Much to my surprise, things got worse. People gradually stopped coming to the office, or when they did, their minds wandered elsewhere. I was extremely busy and didn’t notice this till it was too late. One day, I went to the office and found a note: “We quit. This experiment of yours is obviously not working.”
I was devastated. My whole world sank. I blamed my employees for being ungrateful. I felt abandoned and deceived. I thought: “How could they not be ready? It’s not possible.”
I also left the office. I went on a long journey around the world. After a while, my mind calmed. I started thinking that the world was a reflection of my inner being, so whatever happened might have been my responsibility.

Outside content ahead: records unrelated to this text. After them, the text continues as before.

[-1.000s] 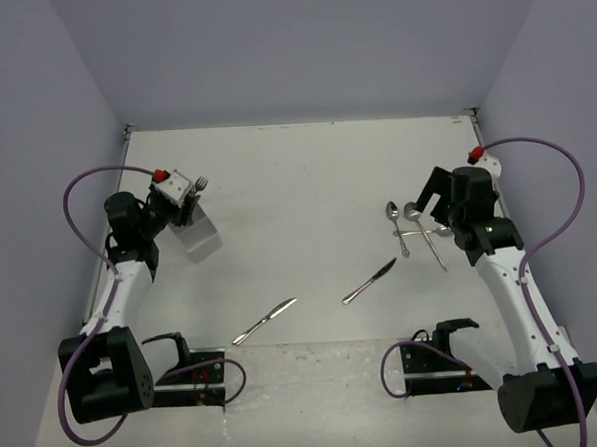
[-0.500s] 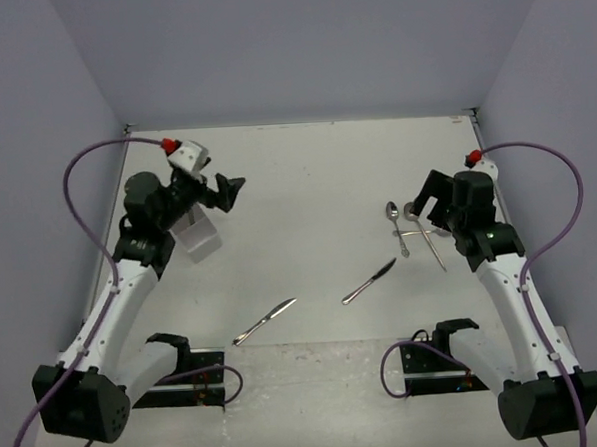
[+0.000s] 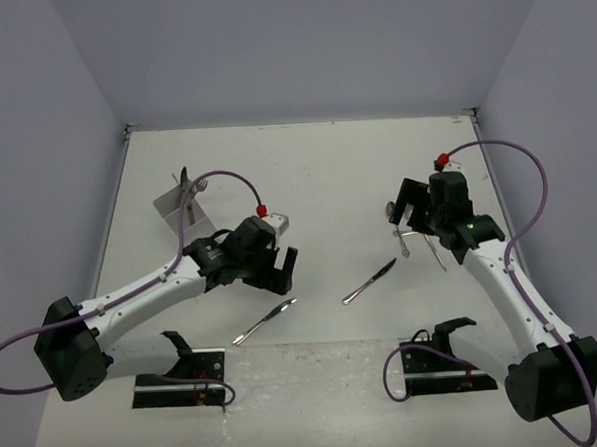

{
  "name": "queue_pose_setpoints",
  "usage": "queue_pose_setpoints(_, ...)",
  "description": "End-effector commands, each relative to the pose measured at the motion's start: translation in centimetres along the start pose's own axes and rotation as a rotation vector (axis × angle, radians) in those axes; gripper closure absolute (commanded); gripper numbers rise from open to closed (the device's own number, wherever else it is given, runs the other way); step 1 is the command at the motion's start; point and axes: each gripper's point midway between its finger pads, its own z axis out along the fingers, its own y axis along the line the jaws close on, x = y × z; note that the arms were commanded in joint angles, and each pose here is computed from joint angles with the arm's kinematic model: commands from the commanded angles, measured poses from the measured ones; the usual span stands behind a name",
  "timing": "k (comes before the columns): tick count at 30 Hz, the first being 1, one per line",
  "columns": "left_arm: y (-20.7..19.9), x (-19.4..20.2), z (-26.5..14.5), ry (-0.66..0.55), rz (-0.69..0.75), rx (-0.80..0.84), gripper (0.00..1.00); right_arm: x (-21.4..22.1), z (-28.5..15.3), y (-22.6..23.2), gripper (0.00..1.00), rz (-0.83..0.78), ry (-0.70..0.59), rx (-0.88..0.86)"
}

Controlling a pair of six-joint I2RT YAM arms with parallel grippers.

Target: Sort the eating utensils into containers

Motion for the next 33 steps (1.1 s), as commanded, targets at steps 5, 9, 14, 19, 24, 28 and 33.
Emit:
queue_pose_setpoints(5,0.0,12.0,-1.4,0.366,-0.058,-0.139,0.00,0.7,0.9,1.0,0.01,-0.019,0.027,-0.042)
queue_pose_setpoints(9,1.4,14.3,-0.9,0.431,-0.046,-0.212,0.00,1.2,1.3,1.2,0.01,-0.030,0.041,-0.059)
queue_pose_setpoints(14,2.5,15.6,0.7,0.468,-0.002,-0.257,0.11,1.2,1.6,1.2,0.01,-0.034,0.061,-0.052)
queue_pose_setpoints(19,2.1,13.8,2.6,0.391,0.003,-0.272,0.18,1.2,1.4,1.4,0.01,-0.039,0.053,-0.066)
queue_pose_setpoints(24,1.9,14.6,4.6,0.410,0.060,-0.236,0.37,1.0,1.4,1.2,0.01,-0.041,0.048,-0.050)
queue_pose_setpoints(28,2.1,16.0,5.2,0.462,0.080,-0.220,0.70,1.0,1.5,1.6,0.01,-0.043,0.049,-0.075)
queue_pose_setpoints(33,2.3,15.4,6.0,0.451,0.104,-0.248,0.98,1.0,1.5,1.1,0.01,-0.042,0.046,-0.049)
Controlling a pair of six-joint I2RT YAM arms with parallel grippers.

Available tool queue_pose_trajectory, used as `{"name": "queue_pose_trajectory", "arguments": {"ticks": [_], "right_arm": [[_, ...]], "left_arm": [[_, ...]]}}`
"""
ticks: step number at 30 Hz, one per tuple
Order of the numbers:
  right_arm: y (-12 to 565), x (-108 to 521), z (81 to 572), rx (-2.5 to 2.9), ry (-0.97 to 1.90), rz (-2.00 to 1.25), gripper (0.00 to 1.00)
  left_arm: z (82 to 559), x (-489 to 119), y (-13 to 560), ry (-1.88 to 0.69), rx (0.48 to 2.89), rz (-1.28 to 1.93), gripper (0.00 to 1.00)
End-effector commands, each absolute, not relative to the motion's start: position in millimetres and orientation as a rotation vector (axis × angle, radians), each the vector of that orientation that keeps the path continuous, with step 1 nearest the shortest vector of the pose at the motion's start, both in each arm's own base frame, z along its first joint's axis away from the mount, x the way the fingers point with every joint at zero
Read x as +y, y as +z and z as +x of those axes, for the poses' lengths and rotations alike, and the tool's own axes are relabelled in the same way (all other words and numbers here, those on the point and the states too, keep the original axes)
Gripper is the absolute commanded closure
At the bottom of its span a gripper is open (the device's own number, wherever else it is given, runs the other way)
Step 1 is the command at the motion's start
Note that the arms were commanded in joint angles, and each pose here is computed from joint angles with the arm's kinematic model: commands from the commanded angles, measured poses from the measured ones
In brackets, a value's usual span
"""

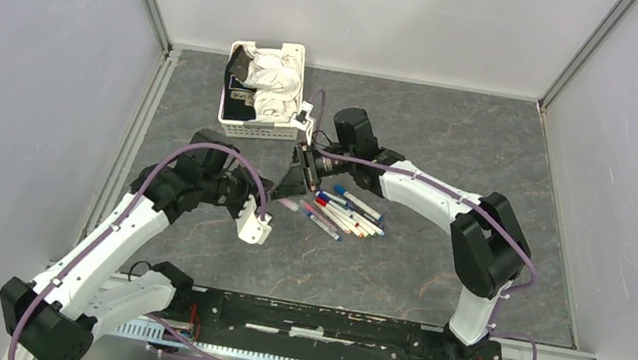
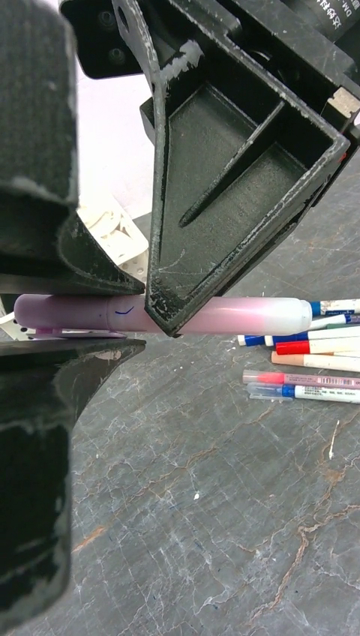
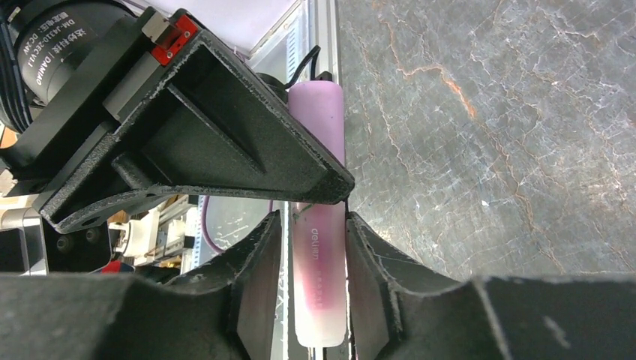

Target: Open the pen caps

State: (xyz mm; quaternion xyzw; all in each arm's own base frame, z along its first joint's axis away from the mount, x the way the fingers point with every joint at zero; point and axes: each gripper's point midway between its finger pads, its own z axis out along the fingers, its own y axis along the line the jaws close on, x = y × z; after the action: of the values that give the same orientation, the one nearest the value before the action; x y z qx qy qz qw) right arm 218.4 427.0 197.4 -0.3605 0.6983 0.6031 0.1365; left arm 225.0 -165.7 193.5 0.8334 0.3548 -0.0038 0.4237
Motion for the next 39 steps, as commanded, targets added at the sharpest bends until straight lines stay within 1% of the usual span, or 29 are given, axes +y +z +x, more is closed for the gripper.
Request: {"name": "queue_pose_trajectory", "arguments": {"ticks": [1,4,7,8,10,11,13,14,17,24,35,37,39], "right_arm": [[216,437,210,1.919,1.788,-1.121,0.57],[211,437,208,1.934,1.777,-1.154,0.57],[208,436,210,1.948,1.737,-1.192,0.62],[206,435,209,1.955,1.737,-1.195,0.68],[201,433,209,1.972,1.720,-1.204,0.85],[196,430,208,1.990,1.706,-1.214,0.91],[188,422,206,2.018,1.668,-1.230,0.98],[182,417,204,2.036,1.651,-1.232,0.99],[166,397,201,2.094,1.598,-1.226,1.00],[143,350,205,2.183,1.519,-1.133,1.00],[122,312,204,2.282,1.390,-1.092,1.00],[125,307,216,2.275,1.333,-1.051,1.00],[124,295,246,2.300,1.174,-0.956,1.00]], "left_arm": [[230,-167,198,0.021,0.865,2.083,0.95],[231,-167,200,0.024,0.869,2.080,0.98],[235,-168,204,0.032,0.875,2.062,0.98],[236,-169,207,0.035,0.876,2.057,0.98],[239,-169,209,0.044,0.889,2.051,0.98],[241,-168,210,0.049,0.901,2.048,0.98],[248,-162,210,0.084,0.941,2.051,0.98],[250,-160,208,0.092,0.962,2.052,0.98],[260,-148,199,0.143,1.033,2.064,0.98],[275,-126,188,0.179,1.097,2.070,0.98],[308,-101,182,0.311,1.190,2.039,0.98],[307,-99,179,0.292,1.211,2.033,0.98],[298,-105,171,0.222,1.219,2.029,0.98]]}}
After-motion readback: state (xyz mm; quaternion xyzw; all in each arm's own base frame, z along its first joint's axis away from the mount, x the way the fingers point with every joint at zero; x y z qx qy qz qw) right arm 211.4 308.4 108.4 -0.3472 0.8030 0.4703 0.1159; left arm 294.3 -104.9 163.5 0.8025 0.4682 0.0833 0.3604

And then, one day while I was climbing Masherbrum peak, it struck me like a million bolts of lightning. It was MY fault after all! I had given people freedom but offered them no advice how to use it and cope with it. No guidance how to discover and utilize their talents. No meaningful purpose. No final destination.
When I came back, I reached out to everyone from the team. I told them that it was my fault and begged them to forgive me. I asked them to start fresh. Only half of them agreed; the rest were hesitant. In three months, all of them were back. This time I knew how to do it.
We built our Workplace as a Playground the right way.”
Coach sighs and smiles.
“I’ve heard that you run faster these days,” he says. “But I bet you won’t outrun me. Let’s race to that tree over there. On three. One…”
“Well, coach, you are gonna lose this time,” I say as he continues to count.